Task details >>
Wherever the line with "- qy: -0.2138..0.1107" sits in the listing below, transcribe from it up to and including the line with "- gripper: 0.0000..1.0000", exactly, and leave the remaining lines out.

◆ ◆ ◆ ◆ ◆ ◆ ◆

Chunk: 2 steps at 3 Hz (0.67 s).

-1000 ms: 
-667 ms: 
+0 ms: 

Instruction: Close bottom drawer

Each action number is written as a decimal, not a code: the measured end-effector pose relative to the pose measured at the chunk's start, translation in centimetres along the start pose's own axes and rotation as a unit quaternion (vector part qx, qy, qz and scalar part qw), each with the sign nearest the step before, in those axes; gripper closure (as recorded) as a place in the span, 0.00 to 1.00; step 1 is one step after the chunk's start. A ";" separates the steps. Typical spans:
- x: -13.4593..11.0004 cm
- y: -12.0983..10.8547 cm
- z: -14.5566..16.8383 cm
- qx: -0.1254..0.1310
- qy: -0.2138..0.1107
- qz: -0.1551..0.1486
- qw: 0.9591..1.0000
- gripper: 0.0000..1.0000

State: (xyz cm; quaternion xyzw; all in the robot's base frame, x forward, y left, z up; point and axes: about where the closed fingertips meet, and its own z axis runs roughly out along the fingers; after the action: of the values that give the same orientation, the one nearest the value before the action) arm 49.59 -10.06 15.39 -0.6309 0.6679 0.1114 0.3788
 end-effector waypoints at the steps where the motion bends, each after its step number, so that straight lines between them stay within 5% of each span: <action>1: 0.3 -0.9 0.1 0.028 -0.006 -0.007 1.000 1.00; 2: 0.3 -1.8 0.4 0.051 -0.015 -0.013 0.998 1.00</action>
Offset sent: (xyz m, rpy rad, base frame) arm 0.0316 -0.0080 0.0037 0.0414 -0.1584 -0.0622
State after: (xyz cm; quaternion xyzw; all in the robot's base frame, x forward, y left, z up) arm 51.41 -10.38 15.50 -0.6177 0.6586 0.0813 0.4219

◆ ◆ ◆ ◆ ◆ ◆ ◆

Result >>
- qy: -0.2138..0.1107
- qz: -0.1551..0.1486
- qw: 0.9591..1.0000
- gripper: 0.0000..1.0000

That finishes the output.